Disclosure of Invention
The invention aims to solve the problems of complex operation, high cost and the like of an RNA virus in-situ detection process, and provides a method for accurately detecting the RNA virus in situ.
The ratio fluorescence sensor with the double-emission fluorescence characteristic has a self-calibration function, so that the stability and the accuracy of the fluorescence sensor can be improved, and the sensitivity of the fluorescence sensor can be greatly improved. In order to successfully construct a ratiometric fluorescence sensor, it is important to design an appropriate fluorescent probe to further improve detection accuracy. Silica has the characteristics of water-tolerant property, chemical stability, optical transparency, easiness in chemical modification and the like, is one of the most commonly used brackets for preparing compositions with fluorescent substances so as to obtain higher single-particle brightness, and is also an ideal candidate material for fluorescent probes. At present, the QDs modified silica has the advantages of wide raw material source, low cost and the like, and is applied to a response fluorescent probe. Since the emission spectrum of QDs modified silica coincides with the uv-vis curve of dopa chrome, its emission can be controlled by horseradish peroxidase (HRP) and H based on the Internal Filter Effect (IFE) 2 O 2 Catalyzing the quenching of dopachrome produced by dopamine oxidation. Since Hemin/G-quatelex has high HRP-like activity, G-quatelex DNA and H 2 O 2 Can be produced by target-induced transduction reactions, and thus, QDs-modified silica/dopamine systems can be used for biosensing G-quaterlex DNA and other biomarkers. In addition, the target induces the generation of DNase, and the combination of the target and the ratio fluorescence sensor can carry out high-sensitivity, rapid and visual quantitative detection on the RNA target.
A high-sensitivity field detection technology based on magnetic DNAzyme and a paper-based ratio fluorescence sensor is used for rapidly and highly specifically detecting SARS-CoV-2. Blue fluorescent silica (B-SiO) 2 ) And CdTe QDs modified silica/dopamine (DPA-QDs@SiO) 2 Or R-SiO 2 ) The system was marked onto cellulose paper to make a ratiometric fluorescent paper-based sensor for visual detection of SARS-CoV-2.
The detection method involves rolling circle amplification induced by target RNA to produce a magnetic DNase that is detectable by a ratiometric fluorescent paper-based sensor.

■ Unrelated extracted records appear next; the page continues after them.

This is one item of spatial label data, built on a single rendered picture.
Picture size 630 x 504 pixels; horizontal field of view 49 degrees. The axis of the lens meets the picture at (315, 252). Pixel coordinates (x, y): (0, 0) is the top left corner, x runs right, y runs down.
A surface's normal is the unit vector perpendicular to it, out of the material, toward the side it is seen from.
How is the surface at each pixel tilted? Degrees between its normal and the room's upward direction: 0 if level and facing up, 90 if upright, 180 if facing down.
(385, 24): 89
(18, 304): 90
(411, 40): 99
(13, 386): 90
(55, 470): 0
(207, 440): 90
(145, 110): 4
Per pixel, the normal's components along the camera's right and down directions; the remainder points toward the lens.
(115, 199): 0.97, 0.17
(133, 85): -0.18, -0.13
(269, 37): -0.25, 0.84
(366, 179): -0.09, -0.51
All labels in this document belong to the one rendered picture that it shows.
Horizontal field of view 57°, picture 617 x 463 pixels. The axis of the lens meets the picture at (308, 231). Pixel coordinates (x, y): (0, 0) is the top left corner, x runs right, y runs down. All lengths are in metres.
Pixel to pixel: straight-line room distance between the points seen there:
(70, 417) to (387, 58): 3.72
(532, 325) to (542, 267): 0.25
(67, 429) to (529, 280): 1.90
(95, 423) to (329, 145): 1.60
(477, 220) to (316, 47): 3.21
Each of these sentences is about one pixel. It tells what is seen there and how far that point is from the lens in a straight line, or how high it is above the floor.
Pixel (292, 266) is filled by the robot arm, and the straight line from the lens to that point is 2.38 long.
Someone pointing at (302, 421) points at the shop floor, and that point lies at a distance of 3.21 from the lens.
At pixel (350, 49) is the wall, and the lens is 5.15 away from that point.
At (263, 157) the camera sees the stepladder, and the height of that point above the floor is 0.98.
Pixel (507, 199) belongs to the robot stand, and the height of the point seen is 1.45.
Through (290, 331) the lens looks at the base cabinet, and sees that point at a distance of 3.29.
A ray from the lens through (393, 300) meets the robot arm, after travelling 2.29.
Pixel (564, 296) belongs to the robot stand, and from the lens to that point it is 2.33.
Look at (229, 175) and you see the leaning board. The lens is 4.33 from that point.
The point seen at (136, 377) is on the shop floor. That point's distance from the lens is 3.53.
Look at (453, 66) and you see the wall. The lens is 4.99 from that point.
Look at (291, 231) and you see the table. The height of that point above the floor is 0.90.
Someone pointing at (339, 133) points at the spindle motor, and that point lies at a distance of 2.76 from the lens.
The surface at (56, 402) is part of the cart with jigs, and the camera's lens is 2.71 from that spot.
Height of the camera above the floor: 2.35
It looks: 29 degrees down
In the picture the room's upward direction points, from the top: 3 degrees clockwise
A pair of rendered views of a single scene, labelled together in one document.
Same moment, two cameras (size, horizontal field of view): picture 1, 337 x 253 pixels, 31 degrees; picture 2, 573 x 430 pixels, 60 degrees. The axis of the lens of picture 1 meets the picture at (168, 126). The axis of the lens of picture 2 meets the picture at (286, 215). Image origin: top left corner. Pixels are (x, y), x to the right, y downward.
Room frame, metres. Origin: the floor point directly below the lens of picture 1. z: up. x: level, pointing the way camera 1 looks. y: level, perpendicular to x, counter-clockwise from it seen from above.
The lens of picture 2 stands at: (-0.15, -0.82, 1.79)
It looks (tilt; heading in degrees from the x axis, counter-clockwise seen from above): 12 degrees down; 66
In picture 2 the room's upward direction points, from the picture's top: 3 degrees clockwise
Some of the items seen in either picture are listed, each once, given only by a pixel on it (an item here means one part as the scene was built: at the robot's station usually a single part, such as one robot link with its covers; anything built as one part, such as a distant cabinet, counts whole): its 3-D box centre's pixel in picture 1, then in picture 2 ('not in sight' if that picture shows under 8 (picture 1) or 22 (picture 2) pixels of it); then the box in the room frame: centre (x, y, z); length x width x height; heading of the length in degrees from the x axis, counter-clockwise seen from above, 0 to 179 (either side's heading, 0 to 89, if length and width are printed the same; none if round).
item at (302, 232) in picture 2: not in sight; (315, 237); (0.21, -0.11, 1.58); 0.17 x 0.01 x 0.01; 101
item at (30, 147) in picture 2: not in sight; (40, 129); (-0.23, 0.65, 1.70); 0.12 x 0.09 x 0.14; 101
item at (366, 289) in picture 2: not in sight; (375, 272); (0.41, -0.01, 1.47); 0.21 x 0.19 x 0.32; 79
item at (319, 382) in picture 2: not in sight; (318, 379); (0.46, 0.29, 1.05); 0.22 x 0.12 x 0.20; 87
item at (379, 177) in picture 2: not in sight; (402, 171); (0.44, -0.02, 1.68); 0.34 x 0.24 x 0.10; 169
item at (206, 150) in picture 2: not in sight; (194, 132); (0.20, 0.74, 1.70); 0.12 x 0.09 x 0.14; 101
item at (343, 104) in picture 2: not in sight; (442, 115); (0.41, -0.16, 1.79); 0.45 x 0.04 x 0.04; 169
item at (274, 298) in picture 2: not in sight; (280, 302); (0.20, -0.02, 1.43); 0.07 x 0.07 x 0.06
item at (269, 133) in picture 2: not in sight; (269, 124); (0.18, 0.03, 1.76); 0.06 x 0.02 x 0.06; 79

Magnetic DNase quenching paperQDs modified silica/dopamine (R-SiO) in base ratio fluorescence sensor 2 ) The paper-based ratio fluorescence sensor changes color from pink to blue under uv conditions as the target RNA induces more magnetic dnase. Meanwhile, a smart phone auxiliary device is integrated and used for recording and analyzing fluorescent images.
In order to achieve the above purpose, the present invention provides the following technical solutions:
a method for preparing a ratio fluorescent paper-based sensor comprises the steps of preparing blue fluorescent silicon dioxide B-SiO 2 And red fluorescent CdTe QDs modified silica/dopamine DPA-QDs@SiO 2 Integrating the sensor with cellulose paper to prepare a ratio fluorescent paper-based sensor; the DPA-QDs@SiO 2 And B-SiO 2 (1-5): 2 by volume. Preferably, the blue fluorescent silica B-SiO 2 Is prepared from the following steps:
s1, adoptingMethod for preparing silicon dioxide nano-particles SiO 2 ;
S2, adding APTES into the mixture containing 7-hydroxycoumarin and S1 to prepare SiO 2 Is stirred in PBS solution, then NH is added 3 .H 2 O, obtaining blue fluorescent silica particles B-SiO 2 ;
The red fluorescent CdTe QDs modified silica/dopamine DPA-QDs@SiO 2 Is prepared from the following steps:
s3, mixing a borate buffer solution of CdTe QDs with GSH and TMAH solution, and purifying to obtain a CdTe QDs solution of the GSH coating;
s4, preparing SiO from the S1 2 With ethanol, IPS and NH 3 .H 2 O is mixed and stirred for reaction, and finally IPS functionalized SiO is obtained 2 ;
S5, performing IPS functionalization on CdTe QDs of the GSH coating prepared by the S3 and the IPS prepared by the S4 2 Mixing to obtain QD@SiO 2 ;
S6, QD@SiO prepared in S5 is prepared 2 Mixing with PBS buffer containing EDC/NHS, adding dopamine into the mixed solution, and stirring to obtainDPA-QD@SiO of red fluorescence 2 (R-SiO 2 );
Preparation of a ratiometric fluorescent paper-based sensor:
DPA-QDs@SiO prepared by S6 2 And B-SiO prepared by S2 2 Proportionally mixing, and reacting the mixed solution with cellulose paper to obtain the ratiometric fluorescent paper-based sensor.
Preferably, the specific steps of step S1 are: TEOS is added into the mixture of ethanol and water, and then NH is added into the mixed solution 3 .H 2 O, stirring the mixed solution for 48+/-12 hours, and centrifugally separating SiO 2 Finally, siO is treated with 2 Eluting to remove impurities; the TEOS is mixed with ethanol, water and NH 3 .H 2 The volume ratio of O is (0.01-0.1): 1: (0.01-0.1): (0.01-0.1);
the specific steps of the step S2 are as follows: APTES is added into the mixture containing 7-hydroxycoumarin and SiO 2 After stirring for 1.+ -. 0.5 hours, NH was added 3 .H 2 O and TEOS, stirring for 12+/-6 hours; the APTES and NH 3 .H 2 The volume ratio of O to TEOS is 1: (1-4): (1-4); 7-hydroxycoumarin, siO 2 The mass volume ratio of the APTES to the APTES is (0.1-1) g: (0.05-0.5) g:1mL;
the mass volume ratio of the CdTe QDs to the GSH to the TMAH in the step S3 is (0.1-0.5) mg (100-500) mg is 1mL;
step S4 of SiO 2 With ethanol, IPS and NH 3 .H 2 The mass volume ratio of O is 10mg: (0.1-5) mL: (0.01-0.1) mL: (0.01-0.1) mL, stirring and reacting for 5+/-3 h, and centrifugally washing after the reaction;
CdTe QDs and IPS functionalized SiO of GSH coating in step S5 2 The mass ratio of (2) is (10-3) 1;
step S6 the QD@SiO 2 The mass ratio of EDC, NHS and dopamine is 1: (1-0.25): (1.25-0.25): (0.1-0.05), and stirring for 30-60min.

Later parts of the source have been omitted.